CALIFORNIA, USA — After weeks of closed-door talks at the U.S. Senate, there could be a significant amount of new federal dollars to expand "red flag" laws. These so-called "red flag" laws are meant to prevent people from having access to the weapons that could allow them to commit a mass murder or suicide.
In 2016, California enacted its "red flag" law, known as gun violence restraining orders, or "GRVOs." Veronica Pear, a UC Davis assistant professor who has studied GVROs since 2016, said they've been used to remove weapons from people who have threatened mass shootings.
She recently published a study analyzing the GVROs filed from 2016 to 2018. Researchers found they were utilized for 58 threatened mass shootings and for threats of suicide and hurting others. Six of the 58 mass shooting threats targeted minors and schools.
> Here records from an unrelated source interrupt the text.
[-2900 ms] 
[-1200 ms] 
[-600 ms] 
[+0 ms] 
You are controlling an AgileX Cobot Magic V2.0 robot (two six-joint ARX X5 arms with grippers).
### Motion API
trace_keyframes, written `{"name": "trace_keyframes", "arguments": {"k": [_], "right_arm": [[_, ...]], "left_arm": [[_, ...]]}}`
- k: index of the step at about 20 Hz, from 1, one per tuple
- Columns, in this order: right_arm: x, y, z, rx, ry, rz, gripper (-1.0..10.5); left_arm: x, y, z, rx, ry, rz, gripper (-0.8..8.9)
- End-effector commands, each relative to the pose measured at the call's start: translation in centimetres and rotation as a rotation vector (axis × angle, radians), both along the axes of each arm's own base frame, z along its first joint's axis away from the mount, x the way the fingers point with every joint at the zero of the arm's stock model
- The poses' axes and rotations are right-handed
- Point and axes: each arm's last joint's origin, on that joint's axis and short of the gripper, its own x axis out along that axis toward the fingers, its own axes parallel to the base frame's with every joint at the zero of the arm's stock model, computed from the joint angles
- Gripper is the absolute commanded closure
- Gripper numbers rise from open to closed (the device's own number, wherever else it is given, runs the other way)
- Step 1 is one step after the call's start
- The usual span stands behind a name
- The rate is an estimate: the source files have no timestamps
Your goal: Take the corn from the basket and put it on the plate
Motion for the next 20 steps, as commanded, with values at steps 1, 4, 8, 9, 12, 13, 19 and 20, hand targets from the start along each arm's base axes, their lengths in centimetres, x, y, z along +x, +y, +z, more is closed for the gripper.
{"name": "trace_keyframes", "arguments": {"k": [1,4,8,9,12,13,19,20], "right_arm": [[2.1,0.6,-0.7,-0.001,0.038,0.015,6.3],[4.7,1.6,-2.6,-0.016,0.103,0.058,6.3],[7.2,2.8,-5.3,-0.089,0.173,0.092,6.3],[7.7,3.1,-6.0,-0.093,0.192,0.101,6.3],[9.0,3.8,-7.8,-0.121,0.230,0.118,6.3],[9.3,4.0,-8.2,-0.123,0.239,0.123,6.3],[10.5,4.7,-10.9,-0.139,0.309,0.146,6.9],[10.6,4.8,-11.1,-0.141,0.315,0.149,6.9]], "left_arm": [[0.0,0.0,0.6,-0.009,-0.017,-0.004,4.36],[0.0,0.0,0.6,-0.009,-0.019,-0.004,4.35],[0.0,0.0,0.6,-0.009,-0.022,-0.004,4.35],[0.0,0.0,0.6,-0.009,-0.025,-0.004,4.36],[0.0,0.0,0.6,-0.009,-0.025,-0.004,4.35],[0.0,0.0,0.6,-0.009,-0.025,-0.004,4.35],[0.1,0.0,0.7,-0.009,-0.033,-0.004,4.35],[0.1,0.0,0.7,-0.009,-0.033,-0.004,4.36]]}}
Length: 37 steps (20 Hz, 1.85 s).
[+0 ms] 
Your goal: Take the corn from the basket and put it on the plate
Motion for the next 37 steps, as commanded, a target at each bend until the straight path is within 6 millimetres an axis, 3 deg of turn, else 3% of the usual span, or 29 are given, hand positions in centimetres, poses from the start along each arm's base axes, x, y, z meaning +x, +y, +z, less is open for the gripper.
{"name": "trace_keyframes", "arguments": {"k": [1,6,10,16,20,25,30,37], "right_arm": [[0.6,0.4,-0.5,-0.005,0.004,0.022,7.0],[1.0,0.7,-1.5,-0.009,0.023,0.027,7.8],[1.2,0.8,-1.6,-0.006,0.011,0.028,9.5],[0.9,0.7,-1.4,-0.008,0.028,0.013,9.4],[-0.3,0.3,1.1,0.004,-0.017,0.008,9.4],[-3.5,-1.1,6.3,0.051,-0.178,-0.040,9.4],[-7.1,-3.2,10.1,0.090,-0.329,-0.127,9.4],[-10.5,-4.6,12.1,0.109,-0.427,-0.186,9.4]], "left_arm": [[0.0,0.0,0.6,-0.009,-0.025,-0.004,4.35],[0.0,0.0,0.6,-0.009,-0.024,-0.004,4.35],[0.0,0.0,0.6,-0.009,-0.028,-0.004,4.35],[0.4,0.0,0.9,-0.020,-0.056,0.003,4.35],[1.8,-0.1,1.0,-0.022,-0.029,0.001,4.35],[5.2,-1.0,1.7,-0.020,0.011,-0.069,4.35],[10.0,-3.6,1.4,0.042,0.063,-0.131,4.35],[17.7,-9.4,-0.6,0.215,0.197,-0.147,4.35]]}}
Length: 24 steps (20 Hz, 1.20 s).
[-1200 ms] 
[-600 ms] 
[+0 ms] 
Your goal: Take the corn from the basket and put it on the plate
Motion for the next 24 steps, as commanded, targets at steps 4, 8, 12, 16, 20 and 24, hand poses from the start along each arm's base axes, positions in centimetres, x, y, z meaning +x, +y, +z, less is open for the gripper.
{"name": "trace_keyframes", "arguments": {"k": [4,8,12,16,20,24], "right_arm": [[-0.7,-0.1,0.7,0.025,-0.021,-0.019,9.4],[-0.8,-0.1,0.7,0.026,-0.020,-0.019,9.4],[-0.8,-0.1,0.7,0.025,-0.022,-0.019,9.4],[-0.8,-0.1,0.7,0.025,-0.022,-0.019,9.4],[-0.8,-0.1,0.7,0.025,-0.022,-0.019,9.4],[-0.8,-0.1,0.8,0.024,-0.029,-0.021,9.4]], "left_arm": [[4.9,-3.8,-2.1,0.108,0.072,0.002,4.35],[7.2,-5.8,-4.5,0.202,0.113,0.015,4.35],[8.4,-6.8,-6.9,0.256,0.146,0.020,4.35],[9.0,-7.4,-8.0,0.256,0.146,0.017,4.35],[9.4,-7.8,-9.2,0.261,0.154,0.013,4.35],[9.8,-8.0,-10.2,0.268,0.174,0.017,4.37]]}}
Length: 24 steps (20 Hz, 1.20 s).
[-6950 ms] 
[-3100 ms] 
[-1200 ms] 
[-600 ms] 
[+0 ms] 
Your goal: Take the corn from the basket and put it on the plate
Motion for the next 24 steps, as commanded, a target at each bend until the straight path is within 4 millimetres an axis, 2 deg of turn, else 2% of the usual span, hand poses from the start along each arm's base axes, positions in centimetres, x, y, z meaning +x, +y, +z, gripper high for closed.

"That’s really the value of a GVRO. Is that they can come in under these tense circumstances when people are at the most high risk of harming themselves or others, and they can de-escalate by removing the weapon that would really cause the most harm," Pear said.
While no single law by itself will solve gun violence, she said California's "red flag" laws could be a model for other states trying to tackle gun violence.
The Sacramento Police Department said their officers applied for gun violence restraining orders as one of the many tools available to help address the threat of gun violence.